Décès d’Abomé Léléfant : la Côte d’Ivoire perd une voix populaire qui faisait vibrer tout un peuple

Figure marquante de la musique ivoirienne, Abomé Léléfant s’est éteint ce lundi 18 mai 2026 au CHU de Treichville après un malaise cardiaque. L’artiste, connu pour ses titres à succès et son énergie débordante, laisse derrière lui une immense émotion dans le cœur des mélomanes ivoiriens et sur les réseaux sociaux.

La musique ivoirienne vient de perdre l’un de ses visages les plus authentiques. Ce lundi 18 mai 2026, la disparition du chanteur Abomé Léléfant, de son vrai nom Anassin Boris Médard, a provoqué une onde de choc dans l’univers artistique national. Selon plusieurs sources proches du dossier, l’artiste est décédé au CHU de Treichville à la suite d’un malaise cardiaque.

En quelques heures seulement, les hommages ont envahi Facebook, TikTok, Instagram et les plateformes de streaming où ses chansons continuent de résonner. Fans, artistes et personnalités du show-business ivoirien saluent unanimement un homme proche du peuple, dont la musique accompagnait aussi bien les grandes célébrations que les moments du quotidien.

Une carrière portée par des tubes devenus incontournables

Abomé Léléfant s’était imposé au fil des années comme une figure populaire de la scène musicale ivoirienne grâce à son style accessible, festif et profondément enraciné dans la culture urbaine locale. Son nom reste particulièrement associé au morceau « La CAN c’est chez nous », enregistré avec le mythique duo Yodé et Siro.

Sorti dans le contexte de la Coupe d’Afrique des Nations organisée en Côte d’Ivoire, le titre avait rapidement dépassé le simple cadre musical pour devenir un véritable hymne national. Dans les maquis, les fan-zones, les quartiers populaires et sur les réseaux sociaux, la chanson avait accompagné l’euphorie collective autour de la compétition.

Le succès fut colossal.
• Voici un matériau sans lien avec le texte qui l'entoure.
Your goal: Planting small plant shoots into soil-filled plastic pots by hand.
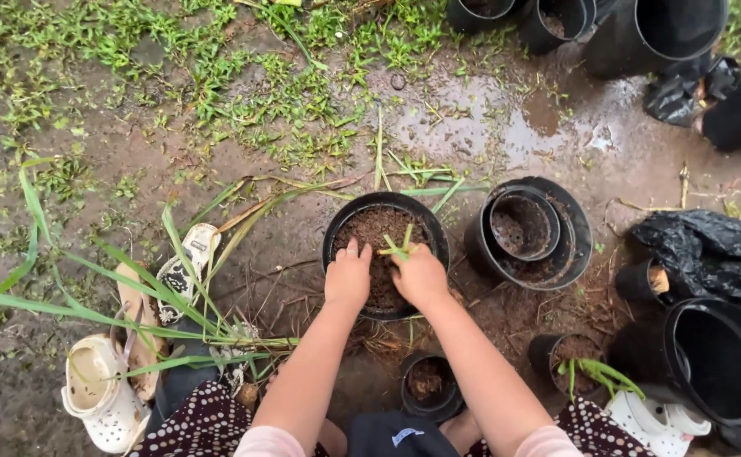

En seulement deux ans, le clip a franchi la barre impressionnante des 16 millions de vues sur YouTube, confirmant l’impact populaire du chanteur auprès de toutes les générations.

Mais l’artiste ne se résumait pas à un seul hit. Avec le morceau « Côcô », Abomé Léléfant avait également démontré sa capacité à créer des titres fédérateurs et viraux. Là encore, les chiffres parlent d’eux-mêmes : plus de 5 millions de vues enregistrées sur la YouTube, preuve d’un artiste solidement connecté à son public.

Une disparition qui bouleverse les réseaux sociaux et le monde culturel

Depuis l’annonce de son décès, les messages de tristesse se multiplient à une vitesse fulgurante. Plusieurs internautes évoquent un artiste « humble », « généreux » et « profondément ivoirien ». D’autres rappellent son énergie communicative sur scène ainsi que sa proximité avec les fans.

Au-delà des chiffres et des succès numériques, Abomé Léléfant incarnait cette génération d’artistes capables de transformer des réalités populaires en chansons rassembleuses. Ses refrains, souvent repris dans les cérémonies, les fêtes de quartier ou les rassemblements sportifs, avaient fini par entrer dans le patrimoine musical quotidien de nombreux Ivoiriens.

Sa disparition intervient alors que ses morceaux continuaient encore de dominer certaines playlists locales et d’animer les ambiances dans les maquis d’Abidjan et d’ailleurs. Pour beaucoup, c’est une page importante de la musique urbaine ivoirienne qui se tourne brutalement.

Le décès d’Abomé Léléfant laisse désormais un vide immense dans le paysage culturel ivoirien. Mais une chose semble déjà certaine : à travers ses chansons, son énergie et les souvenirs qu’il laisse au public, l’artiste continuera longtemps de faire vibrer la mémoire collective.